The health authority wants people to feel comfortable asking healthcare professionals about their care.

Promoting the It’s OK to Ask campaign, NHS Scotland said it aims to “empower patients to take an active role in their healthcare journey”.

It provides guidance to on how to ask questions about treatment options which then allows patients to be more involved and informed on the choices available.

The campaign centres around four key questions that patients should consider asking during a consultation or conversation about their health and care:

What are the benefits of my treatment?

What are the risks of my treatment?

Any alternative treatments I can try?

What if I do nothing?

NHS 24 staff headshots. NHS 24 - Dr John McAnaw - Head of Pharmacy and Associate Clinical Director
NHS 24 staff headshots.

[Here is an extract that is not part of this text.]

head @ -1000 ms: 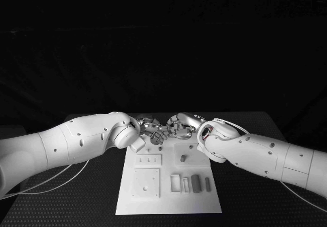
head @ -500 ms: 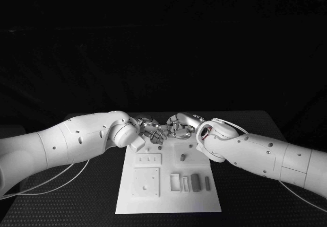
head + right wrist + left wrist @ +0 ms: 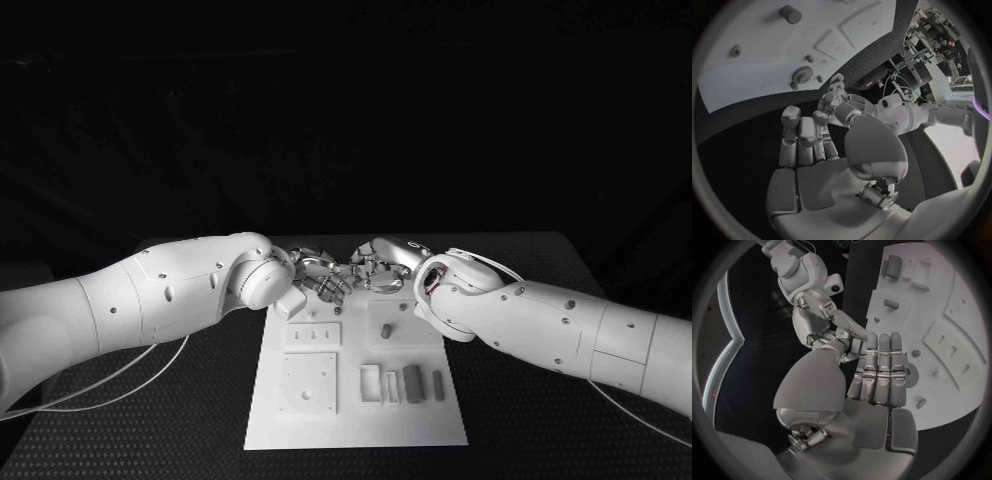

NHS 24 - Dr John McAnaw - Head of Pharmacy and Associate Clinical Director

Dr John McAnaw, associate clinical director and head of pharmacy at NHS 24, explains how the campaign provides guidance for patients on how to communicate effectively with their healthcare team.

“Asking questions about your treatment options while in a healthcare setting can be overwhelming, intimidating, or even scary for some people to do.

“The It's OK to Ask campaign emphasises the importance of asking questions to make sure you fully understand what is going on with your care, and to make sure you are happy with your treatment plan.

“Our colleagues throughout the NHS are open to being asked questions such as these, and they encourage you to ask them when having a chat about your treatment options.

“If you are at all unsure about any aspect of your treatment, remember ‘It’s OK to Ask’ to help you make an informed choice about what will work best for you.”